[Stored items from a collection]
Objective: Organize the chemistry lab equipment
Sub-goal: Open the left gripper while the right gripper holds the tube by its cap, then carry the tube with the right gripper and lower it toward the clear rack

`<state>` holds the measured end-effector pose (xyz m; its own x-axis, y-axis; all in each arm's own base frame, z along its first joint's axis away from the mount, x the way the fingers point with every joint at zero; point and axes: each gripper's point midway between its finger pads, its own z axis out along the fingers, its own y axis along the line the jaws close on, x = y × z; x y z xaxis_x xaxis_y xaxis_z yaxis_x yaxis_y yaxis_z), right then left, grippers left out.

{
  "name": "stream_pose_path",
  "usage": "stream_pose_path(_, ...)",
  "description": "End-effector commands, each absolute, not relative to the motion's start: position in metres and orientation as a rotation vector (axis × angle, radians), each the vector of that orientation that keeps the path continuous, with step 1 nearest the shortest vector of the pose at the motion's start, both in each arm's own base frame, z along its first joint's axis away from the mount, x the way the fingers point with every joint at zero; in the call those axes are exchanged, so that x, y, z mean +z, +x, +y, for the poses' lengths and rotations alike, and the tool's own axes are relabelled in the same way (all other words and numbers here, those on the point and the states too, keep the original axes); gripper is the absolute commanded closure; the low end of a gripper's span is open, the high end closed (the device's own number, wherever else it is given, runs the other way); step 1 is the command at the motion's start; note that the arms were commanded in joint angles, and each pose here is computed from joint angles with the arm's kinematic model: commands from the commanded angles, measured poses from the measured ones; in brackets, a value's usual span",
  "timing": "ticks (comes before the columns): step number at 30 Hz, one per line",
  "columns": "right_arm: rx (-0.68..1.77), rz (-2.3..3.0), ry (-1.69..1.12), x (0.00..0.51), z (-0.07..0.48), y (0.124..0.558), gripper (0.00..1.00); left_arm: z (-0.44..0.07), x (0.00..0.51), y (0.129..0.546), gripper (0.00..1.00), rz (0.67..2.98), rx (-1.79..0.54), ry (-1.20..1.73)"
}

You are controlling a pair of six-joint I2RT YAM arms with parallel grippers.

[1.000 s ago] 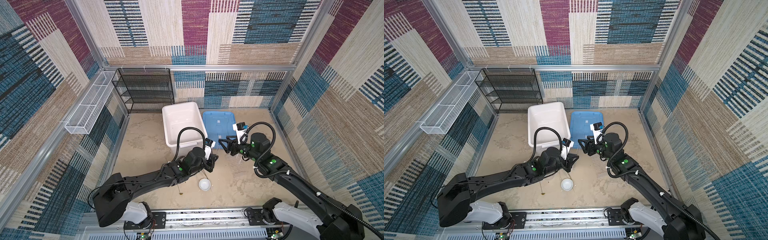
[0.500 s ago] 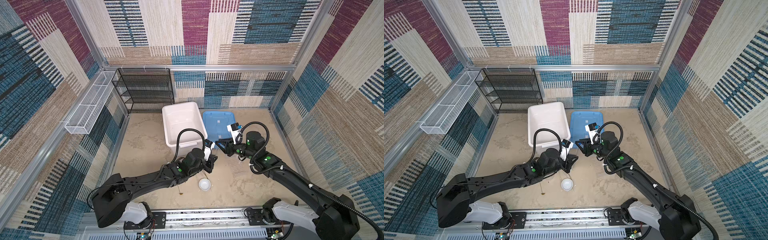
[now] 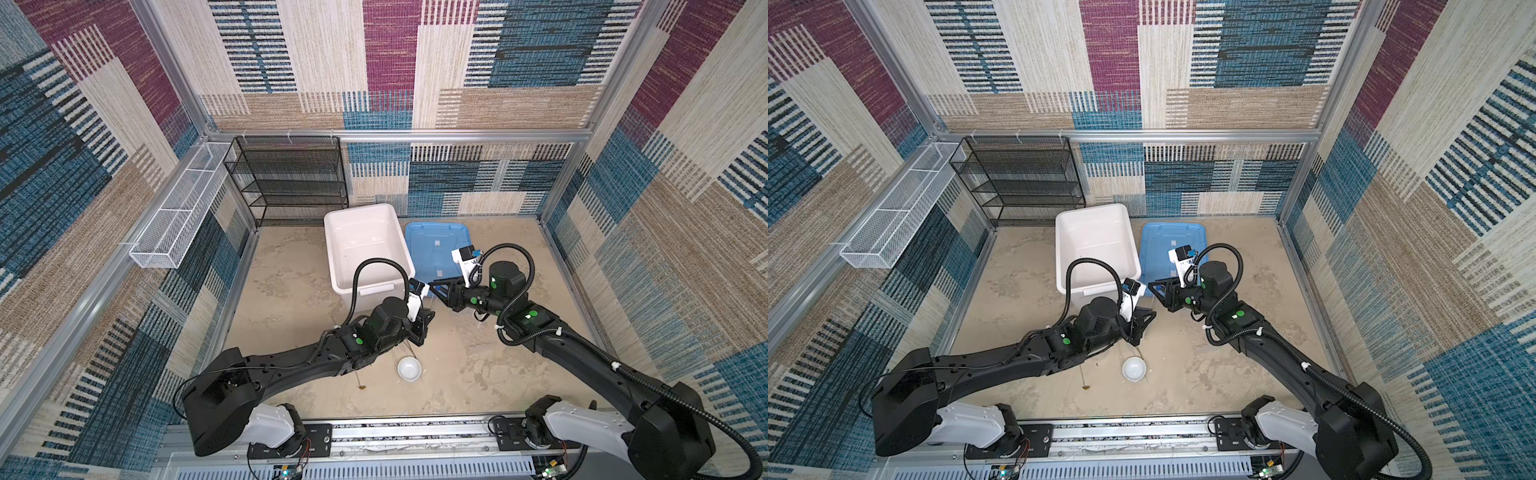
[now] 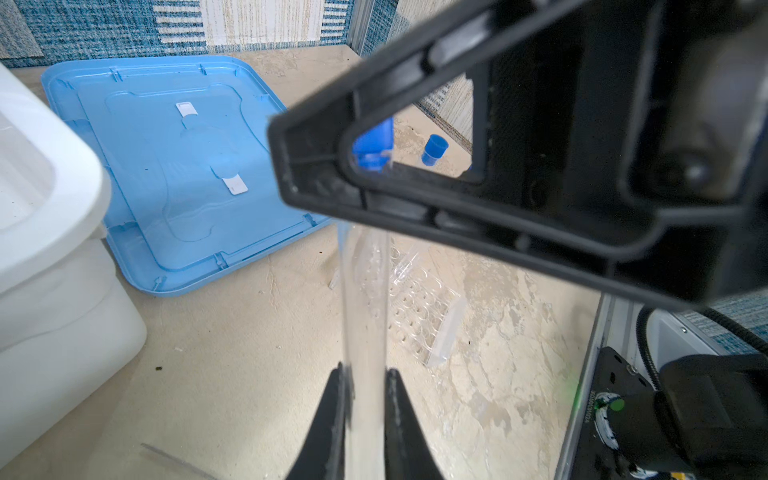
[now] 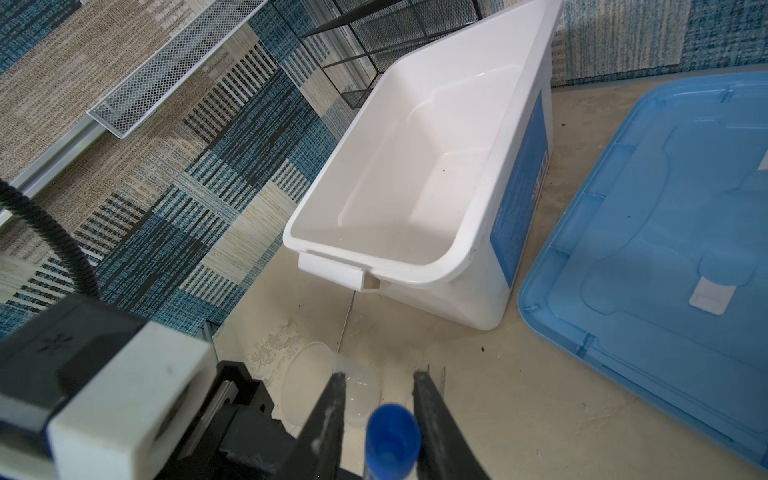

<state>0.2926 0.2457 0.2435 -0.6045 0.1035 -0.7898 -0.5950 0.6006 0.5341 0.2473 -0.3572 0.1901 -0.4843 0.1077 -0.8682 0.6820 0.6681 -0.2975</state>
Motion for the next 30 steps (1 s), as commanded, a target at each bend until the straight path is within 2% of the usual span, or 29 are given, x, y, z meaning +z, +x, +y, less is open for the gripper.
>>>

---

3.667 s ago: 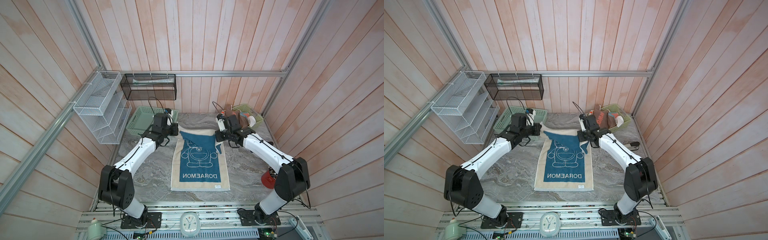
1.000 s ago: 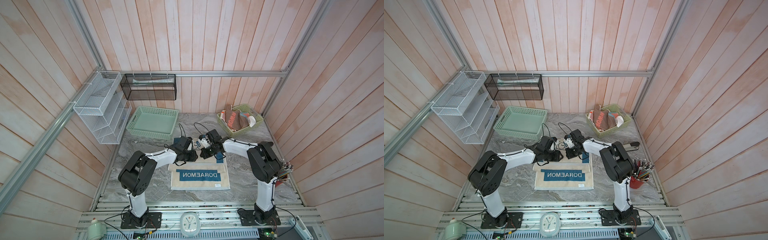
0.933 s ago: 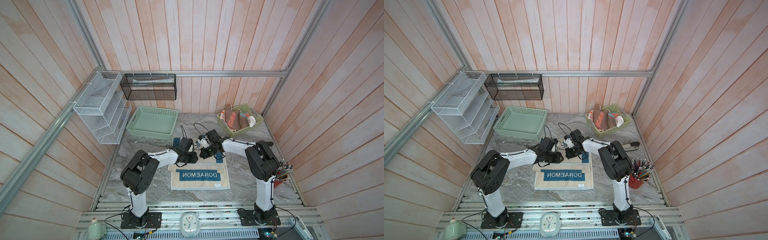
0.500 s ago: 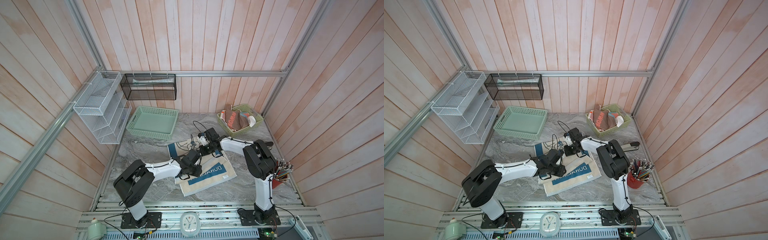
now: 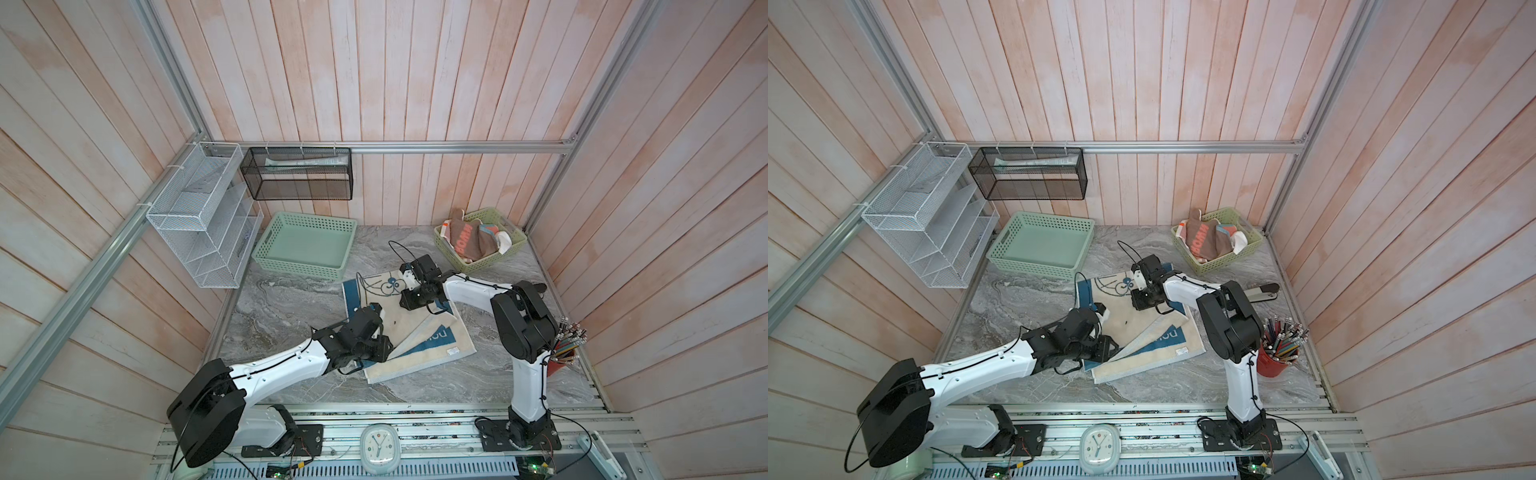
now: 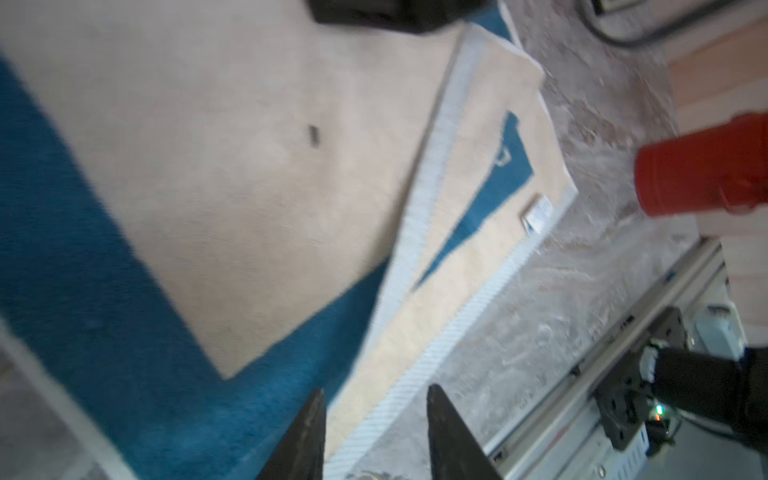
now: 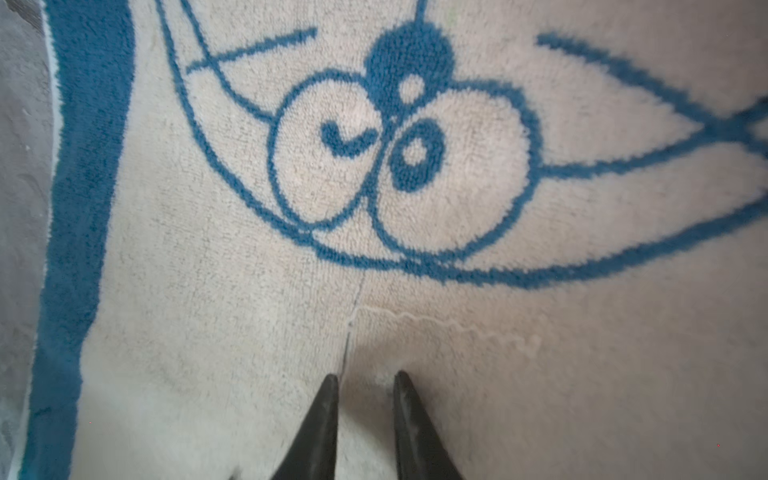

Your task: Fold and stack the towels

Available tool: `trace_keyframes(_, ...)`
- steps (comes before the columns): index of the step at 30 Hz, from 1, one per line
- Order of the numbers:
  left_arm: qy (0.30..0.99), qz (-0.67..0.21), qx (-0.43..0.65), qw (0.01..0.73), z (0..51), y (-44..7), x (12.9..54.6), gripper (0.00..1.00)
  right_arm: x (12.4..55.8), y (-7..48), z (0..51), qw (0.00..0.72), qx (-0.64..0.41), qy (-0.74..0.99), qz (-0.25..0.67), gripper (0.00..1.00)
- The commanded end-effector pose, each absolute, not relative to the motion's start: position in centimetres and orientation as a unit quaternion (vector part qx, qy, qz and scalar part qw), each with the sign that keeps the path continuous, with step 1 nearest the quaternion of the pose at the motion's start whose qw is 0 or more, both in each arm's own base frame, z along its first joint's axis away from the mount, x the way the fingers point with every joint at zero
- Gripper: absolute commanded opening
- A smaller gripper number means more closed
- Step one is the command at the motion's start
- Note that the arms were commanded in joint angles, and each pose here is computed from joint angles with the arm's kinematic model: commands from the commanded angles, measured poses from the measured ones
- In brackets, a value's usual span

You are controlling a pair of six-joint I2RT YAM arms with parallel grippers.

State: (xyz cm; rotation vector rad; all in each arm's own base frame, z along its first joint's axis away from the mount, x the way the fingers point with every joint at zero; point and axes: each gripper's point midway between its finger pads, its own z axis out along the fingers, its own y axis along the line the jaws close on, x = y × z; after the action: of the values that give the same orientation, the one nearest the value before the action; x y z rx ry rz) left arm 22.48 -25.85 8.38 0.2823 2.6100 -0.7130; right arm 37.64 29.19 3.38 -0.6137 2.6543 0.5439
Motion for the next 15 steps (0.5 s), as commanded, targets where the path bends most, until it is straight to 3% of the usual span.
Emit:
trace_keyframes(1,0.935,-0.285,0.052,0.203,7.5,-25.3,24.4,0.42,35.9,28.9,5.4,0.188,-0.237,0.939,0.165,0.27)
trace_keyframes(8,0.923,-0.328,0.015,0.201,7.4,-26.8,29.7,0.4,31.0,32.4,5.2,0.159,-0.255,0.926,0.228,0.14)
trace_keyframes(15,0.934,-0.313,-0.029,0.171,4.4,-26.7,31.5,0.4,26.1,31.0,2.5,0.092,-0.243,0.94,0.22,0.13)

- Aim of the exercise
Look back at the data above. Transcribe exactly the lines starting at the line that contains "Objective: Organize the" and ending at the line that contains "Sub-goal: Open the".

- The answer
Objective: Organize the chemistry lab equipment
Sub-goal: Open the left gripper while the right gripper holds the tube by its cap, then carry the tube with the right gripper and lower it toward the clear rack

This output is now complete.